Following up on lack of trust and need for dialogue, Richard Morgan, international government relations advisor at Anglo American,  also alluded, in order to attract investors in the sector, both governments and mining companies should keep an open dialogue and manage expectations in-order to created shared value.

“It is important for mining companies to get involved with local communities, to build infrastructure, hospitals, water pumping, and deliver transferable skills in the country in which they operate,” Morgan said.

This was also further supported by Brad Boyle General Manager of Triton with Granite operations in Mozambique.

“In our case we have had a different approach in Mozambique. We have been working with the government, local communities and some NGOs. Since we started operations communities have been aboard. Our company have recruited locally and built a local clinic for the community. Through dialogue our operations in Mozambique have been to schedule” said Brad.

James Hopkinson, director of UK-based risk management company, Assaye Risk, said that companies need to understand both natural and social environment of the region where they develop their assets, in order to receive social and local support to their projects.

“It takes a long-term approach to build up this support, but it is absolutely vital to obtain social licences, which are a key component to take the projects into operation,” Hopkinson said.

Hon. Musa Mohammed Sada, Nigeria’s Minister of Mines and Steel Development, said that the African country expects companies to form good partnerships and look for reciprocal understanding with investors.

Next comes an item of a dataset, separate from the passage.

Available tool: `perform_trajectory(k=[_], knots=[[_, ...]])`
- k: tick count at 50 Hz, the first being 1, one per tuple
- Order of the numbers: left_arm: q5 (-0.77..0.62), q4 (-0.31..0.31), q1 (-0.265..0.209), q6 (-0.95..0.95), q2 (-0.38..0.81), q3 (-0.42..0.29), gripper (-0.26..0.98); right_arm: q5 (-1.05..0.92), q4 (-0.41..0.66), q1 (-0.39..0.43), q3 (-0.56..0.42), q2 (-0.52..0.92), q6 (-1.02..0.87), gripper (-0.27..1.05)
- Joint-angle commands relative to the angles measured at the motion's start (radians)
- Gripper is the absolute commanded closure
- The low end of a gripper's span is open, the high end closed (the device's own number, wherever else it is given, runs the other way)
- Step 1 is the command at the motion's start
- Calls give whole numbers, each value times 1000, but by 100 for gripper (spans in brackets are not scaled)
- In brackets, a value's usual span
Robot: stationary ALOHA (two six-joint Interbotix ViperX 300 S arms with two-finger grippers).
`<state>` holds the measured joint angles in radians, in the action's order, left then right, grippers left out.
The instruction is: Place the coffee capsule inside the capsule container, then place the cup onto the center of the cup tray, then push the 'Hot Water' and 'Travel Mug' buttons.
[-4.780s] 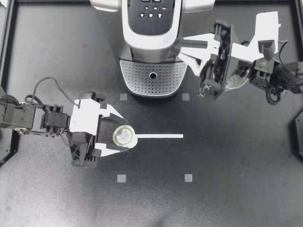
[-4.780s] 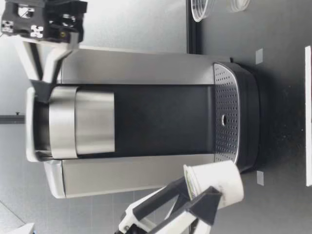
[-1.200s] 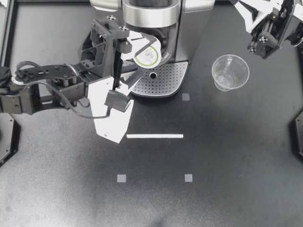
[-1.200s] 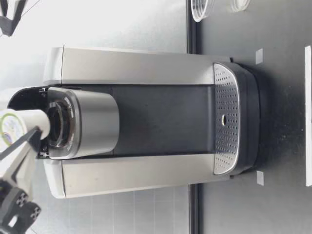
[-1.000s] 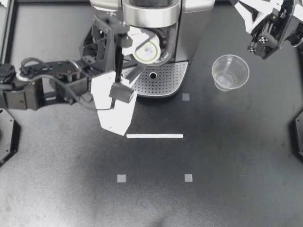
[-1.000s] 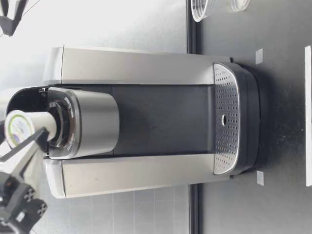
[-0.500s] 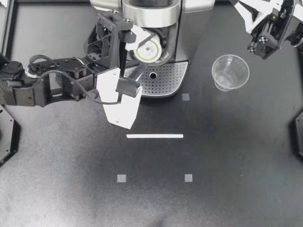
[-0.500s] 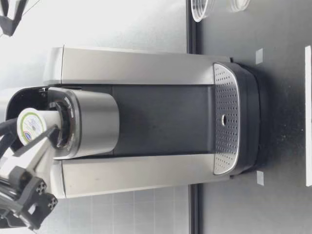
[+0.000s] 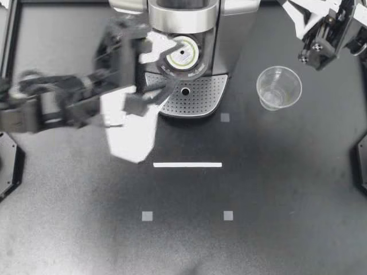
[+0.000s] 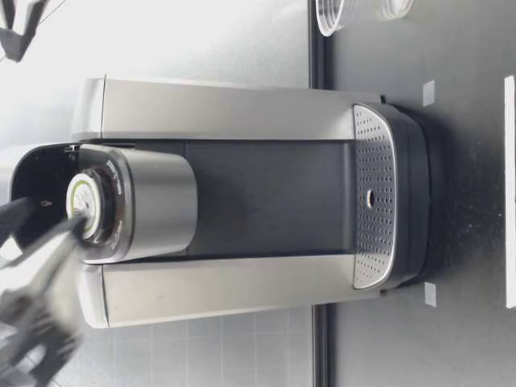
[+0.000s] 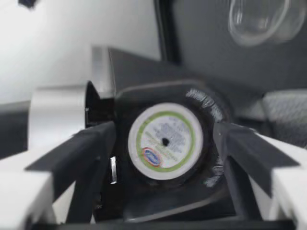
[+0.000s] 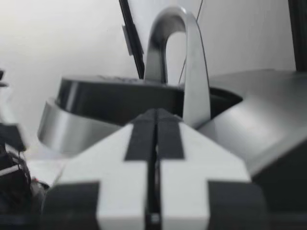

“Too strong and tight regulations [in the mining sector] are not useful as you end up regulating nothing,” Sada said

Best Practice

Botswana is one country that seems to have a good governance track as it was constantly being credited. Speaking during the conference, The Chief Executive Officer of Geological Survey Mr Tiyapo Hudson Ngwisanyi said Botswana has impressive track record of good governance and economic growth supported by prudent macroeconomic and fiscal management.

It scores highly on most international rankings including corruption perception index, global peace index, and number two on the Mo Ibrahim Index of African Governance. We have also created a competitive environment to stimulate private sector investment in mineral exploration and exploitation.

What also make Botswana a unique case is that they have encouraged beneficiation and downstream activities to be done in Botswana to facilitate economic diversification, e.g for diamonds they are attracting companies to relocate to Botswana to cut and polish, provide support service and trade polished and rough diamonds in order to create a diamond trading centre which will out-live the mining operations

Ngwisanyi also said that the government is generating employment and training for Botswana’s citizens, and evidently assisting in creation of shared value.

“Mining operations are required to operate in accordance with good mining industry practice, to preserve in as far as is possible the natural environment, minimize and control waste or undue loss of or damage to natural and contribute to socio-development” said Ngwisanyi.